(Collected data entries)
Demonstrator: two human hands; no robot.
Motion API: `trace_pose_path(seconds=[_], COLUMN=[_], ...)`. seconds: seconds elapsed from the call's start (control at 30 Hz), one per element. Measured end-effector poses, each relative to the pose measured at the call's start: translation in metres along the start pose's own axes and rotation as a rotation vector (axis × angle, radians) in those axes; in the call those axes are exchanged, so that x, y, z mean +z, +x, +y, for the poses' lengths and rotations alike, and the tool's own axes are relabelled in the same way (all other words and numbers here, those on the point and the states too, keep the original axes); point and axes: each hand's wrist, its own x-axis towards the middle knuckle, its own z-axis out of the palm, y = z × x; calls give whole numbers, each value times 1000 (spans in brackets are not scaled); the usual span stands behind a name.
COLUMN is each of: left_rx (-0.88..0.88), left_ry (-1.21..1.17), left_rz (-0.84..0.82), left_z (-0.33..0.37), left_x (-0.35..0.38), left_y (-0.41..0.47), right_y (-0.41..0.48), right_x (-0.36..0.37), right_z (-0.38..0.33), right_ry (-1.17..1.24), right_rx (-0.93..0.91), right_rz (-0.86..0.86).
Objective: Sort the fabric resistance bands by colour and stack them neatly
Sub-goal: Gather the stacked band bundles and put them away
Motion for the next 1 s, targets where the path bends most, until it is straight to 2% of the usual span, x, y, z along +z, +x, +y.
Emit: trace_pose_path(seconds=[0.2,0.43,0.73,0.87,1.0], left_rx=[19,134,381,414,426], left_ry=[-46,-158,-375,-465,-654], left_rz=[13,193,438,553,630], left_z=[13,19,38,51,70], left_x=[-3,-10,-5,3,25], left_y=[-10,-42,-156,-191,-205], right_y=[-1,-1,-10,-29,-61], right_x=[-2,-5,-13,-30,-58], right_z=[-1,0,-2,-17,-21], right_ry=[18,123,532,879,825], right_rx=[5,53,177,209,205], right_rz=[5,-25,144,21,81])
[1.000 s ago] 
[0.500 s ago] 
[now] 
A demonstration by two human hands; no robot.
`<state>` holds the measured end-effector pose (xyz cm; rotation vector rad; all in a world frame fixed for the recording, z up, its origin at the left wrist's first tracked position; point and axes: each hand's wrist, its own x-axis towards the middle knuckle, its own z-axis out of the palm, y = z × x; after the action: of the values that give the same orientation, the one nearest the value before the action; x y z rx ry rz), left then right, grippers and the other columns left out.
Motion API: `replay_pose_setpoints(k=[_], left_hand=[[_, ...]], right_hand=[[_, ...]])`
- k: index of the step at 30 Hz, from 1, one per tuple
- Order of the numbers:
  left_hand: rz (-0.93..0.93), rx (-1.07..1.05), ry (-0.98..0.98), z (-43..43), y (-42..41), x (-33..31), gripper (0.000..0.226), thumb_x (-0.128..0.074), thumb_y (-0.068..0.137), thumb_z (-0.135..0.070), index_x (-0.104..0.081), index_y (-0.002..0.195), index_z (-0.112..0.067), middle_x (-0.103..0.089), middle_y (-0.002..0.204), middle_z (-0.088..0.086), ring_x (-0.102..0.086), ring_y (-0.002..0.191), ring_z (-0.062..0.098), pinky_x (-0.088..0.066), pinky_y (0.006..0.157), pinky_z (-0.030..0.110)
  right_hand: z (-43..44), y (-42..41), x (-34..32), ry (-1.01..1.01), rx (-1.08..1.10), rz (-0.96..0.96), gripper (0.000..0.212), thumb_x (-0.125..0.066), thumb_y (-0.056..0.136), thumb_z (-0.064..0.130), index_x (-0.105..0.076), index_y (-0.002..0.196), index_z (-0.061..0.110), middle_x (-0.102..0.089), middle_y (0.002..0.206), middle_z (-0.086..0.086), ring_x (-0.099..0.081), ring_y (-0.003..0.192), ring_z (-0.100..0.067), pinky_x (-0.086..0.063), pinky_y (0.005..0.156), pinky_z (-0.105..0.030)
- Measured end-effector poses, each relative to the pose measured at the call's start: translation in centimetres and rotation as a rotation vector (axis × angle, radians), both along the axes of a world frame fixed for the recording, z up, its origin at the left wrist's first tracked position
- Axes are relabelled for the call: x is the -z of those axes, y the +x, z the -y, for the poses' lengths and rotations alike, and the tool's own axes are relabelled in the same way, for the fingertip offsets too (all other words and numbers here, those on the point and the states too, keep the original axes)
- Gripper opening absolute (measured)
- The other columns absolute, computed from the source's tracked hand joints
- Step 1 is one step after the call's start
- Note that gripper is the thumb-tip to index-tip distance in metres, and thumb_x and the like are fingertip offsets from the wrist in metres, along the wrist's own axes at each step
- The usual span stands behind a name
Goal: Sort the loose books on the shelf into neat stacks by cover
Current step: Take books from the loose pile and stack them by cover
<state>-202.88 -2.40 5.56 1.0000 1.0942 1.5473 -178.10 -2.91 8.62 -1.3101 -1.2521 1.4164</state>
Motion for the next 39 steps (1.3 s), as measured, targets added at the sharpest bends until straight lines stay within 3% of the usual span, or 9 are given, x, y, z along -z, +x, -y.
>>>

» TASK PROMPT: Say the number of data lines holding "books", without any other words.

» RESPONSE BELOW: 2